Some phenotypes have large numbers of SNPs associated with them - too many to assign individuals to clusters. I added a dimensionality reduction step in the clustering, and tested different clustering methods designed for use on high-dimensional data. These changes are explained later in this Chapter.

4.2.4.5. Confidence score per phenotype

The phenotype predictor outputs a score for each person for each phenotype. Our confidence in these scores depends on the distribution of scores, as well as the scale of them. A distribution of scores with distinct groups of individuals is generally preferable, since most phenotypes that we are interested in are categorical or it is at least more useful to highlight phenotypes that can be predicted this way (i.e. if there are 100 groups with varying risk of a disease, that would be less useful than knowing there are 2 groups with high/low risk).

../_images/shaded_score.png

Fig. 4.3 An illustration of how the confidence score per phenotype is calculated.

I developed a simple method of prioritising predictions according to these requirements. A confidence score is achieved by plotting the ranked raw score and measuring the area between a straight line resting on this the most extreme points and the line itself, as illustrated in Fig. 4.3. Since this measure takes into account the size of the raw scores, these confidence scores can be compared across phenotypes.

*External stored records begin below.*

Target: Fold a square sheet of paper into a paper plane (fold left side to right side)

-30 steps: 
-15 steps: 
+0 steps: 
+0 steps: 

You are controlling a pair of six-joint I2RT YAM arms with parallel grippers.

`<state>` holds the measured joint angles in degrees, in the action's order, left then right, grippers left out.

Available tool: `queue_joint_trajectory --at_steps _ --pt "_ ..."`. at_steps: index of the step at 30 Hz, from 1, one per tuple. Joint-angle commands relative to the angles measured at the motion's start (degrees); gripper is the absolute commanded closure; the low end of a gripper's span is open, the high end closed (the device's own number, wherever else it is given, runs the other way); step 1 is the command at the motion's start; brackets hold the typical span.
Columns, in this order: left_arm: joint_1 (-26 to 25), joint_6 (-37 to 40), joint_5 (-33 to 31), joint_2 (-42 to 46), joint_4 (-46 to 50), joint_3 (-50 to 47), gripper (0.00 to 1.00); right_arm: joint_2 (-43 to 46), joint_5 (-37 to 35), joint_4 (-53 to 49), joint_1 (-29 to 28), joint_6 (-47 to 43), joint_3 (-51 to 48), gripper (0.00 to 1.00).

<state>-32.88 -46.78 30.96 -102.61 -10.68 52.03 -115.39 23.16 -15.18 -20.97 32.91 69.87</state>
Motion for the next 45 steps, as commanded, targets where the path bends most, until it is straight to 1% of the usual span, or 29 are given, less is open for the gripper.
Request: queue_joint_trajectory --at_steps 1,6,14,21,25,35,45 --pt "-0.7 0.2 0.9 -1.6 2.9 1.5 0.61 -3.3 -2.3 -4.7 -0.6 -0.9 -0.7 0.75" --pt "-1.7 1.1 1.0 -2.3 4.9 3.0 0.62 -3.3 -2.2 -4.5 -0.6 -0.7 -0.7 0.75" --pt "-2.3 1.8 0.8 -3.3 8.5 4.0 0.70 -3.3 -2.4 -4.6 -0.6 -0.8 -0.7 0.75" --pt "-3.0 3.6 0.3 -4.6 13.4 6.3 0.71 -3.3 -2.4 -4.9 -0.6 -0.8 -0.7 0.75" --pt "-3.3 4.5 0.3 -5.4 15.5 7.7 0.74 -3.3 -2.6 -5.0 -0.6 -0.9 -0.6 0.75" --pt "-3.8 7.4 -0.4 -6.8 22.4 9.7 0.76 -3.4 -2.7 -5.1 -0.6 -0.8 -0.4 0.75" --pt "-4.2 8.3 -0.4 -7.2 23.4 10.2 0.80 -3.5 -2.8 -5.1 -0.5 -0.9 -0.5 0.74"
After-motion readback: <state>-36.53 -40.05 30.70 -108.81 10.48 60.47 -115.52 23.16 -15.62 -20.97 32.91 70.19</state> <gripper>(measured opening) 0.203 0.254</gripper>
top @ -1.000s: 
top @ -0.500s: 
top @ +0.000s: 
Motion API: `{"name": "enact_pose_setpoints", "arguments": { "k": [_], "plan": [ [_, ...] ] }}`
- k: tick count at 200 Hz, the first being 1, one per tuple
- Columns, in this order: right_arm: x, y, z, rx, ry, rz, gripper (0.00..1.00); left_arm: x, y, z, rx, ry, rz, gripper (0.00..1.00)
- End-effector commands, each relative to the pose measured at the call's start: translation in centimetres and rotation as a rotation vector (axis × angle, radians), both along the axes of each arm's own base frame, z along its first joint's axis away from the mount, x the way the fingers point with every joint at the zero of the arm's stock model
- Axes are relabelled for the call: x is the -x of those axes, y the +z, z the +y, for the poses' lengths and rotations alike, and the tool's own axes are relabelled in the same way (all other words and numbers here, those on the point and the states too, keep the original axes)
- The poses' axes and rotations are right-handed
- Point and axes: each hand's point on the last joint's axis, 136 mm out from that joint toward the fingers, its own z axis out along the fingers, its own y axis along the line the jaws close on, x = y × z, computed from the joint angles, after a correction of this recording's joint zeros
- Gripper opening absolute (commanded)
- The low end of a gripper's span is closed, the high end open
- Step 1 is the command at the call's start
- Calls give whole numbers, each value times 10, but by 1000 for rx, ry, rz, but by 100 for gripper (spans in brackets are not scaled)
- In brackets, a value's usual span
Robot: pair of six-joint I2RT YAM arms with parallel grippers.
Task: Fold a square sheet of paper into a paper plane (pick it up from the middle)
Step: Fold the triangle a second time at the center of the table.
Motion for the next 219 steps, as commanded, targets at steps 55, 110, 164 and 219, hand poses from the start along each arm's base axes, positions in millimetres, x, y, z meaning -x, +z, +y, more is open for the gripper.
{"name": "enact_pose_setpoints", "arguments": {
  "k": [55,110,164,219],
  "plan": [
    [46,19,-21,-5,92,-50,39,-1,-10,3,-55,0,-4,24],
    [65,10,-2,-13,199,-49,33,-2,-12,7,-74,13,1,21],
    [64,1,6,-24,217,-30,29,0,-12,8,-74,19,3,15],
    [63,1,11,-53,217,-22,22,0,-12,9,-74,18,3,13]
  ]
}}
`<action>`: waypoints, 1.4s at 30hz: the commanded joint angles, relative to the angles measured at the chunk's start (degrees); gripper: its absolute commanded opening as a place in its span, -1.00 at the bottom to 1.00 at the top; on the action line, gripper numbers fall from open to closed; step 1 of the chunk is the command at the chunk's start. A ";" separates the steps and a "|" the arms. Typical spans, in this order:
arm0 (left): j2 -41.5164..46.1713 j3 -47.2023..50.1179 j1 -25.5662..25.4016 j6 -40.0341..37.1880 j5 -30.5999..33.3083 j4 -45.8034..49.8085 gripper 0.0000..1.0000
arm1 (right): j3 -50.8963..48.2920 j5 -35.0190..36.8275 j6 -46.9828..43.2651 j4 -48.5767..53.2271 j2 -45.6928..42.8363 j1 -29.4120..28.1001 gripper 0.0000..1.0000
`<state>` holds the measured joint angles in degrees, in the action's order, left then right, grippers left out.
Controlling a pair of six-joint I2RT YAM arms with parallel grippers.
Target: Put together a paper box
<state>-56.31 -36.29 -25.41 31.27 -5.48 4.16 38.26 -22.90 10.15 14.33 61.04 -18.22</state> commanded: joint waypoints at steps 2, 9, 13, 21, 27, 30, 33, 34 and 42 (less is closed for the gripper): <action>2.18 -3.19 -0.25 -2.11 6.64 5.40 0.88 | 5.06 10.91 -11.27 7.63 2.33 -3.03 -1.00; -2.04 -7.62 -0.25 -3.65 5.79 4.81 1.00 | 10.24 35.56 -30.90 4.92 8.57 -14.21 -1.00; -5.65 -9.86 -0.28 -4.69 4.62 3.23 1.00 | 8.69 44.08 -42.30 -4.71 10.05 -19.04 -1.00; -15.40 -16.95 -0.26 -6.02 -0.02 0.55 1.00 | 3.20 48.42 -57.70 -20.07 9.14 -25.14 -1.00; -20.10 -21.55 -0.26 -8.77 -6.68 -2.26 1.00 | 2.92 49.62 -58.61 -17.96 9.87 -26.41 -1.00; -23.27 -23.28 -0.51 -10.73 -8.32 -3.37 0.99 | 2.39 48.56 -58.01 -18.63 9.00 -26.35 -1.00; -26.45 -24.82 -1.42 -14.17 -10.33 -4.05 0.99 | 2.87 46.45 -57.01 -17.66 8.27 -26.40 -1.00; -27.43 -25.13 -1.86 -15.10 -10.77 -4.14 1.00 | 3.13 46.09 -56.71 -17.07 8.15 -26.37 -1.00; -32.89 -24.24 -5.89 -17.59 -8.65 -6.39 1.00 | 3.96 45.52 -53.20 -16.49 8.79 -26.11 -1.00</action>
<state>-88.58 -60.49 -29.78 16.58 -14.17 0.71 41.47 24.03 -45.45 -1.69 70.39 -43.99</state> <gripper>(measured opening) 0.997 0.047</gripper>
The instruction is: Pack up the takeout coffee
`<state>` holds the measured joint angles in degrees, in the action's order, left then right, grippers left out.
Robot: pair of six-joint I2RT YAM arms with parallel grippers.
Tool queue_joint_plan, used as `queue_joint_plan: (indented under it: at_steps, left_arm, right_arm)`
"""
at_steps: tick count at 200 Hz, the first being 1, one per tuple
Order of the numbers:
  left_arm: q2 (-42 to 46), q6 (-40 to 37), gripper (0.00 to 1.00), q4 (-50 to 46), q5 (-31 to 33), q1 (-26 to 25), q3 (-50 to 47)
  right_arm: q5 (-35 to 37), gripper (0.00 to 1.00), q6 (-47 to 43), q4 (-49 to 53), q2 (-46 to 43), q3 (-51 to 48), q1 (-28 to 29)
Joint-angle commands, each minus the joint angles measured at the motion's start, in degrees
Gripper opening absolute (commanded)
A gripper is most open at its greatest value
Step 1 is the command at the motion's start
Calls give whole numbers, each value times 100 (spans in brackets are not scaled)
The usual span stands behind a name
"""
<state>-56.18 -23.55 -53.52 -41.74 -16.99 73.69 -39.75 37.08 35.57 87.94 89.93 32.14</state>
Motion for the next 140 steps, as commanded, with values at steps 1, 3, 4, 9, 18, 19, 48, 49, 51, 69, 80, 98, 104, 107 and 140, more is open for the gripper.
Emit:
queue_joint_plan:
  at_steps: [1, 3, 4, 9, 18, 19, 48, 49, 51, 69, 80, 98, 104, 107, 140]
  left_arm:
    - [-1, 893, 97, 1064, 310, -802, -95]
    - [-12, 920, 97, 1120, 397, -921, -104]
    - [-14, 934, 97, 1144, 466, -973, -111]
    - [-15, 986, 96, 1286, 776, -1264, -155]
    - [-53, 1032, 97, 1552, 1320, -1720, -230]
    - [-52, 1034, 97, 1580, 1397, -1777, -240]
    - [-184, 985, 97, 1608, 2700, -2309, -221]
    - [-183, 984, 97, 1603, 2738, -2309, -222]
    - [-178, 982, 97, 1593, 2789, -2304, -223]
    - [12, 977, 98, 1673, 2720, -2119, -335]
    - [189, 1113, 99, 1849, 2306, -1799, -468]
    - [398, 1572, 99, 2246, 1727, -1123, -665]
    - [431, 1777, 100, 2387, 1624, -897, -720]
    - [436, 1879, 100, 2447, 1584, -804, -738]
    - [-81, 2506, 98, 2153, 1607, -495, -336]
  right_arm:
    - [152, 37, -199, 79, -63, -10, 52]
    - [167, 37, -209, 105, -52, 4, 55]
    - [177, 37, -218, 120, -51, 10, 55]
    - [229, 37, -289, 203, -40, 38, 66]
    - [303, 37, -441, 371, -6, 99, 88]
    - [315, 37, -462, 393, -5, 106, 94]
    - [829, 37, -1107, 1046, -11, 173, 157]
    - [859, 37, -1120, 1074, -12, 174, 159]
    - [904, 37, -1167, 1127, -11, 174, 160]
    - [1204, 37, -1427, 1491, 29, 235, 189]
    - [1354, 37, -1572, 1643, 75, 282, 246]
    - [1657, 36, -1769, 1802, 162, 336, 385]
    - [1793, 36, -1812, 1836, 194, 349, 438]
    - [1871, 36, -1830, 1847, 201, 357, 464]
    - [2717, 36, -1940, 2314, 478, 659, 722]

../_images/interesting-scores.png

Fig. 4.4 Ranked scores for DOID:1324 - the disease ontology term Lung Cancer (left) and HP:0008518 - the human phenotype ontology term for Absent/underdeveloped sacral bone (right). These represent an interesting and uninteresting distribution of scores, respectively.

Fig. 4.4 shows an example of an interesting and uninteresting distribution. These distributions mostly depend on the number, population frequency, and FATHMM score of the SNPs associated with the phenotype term.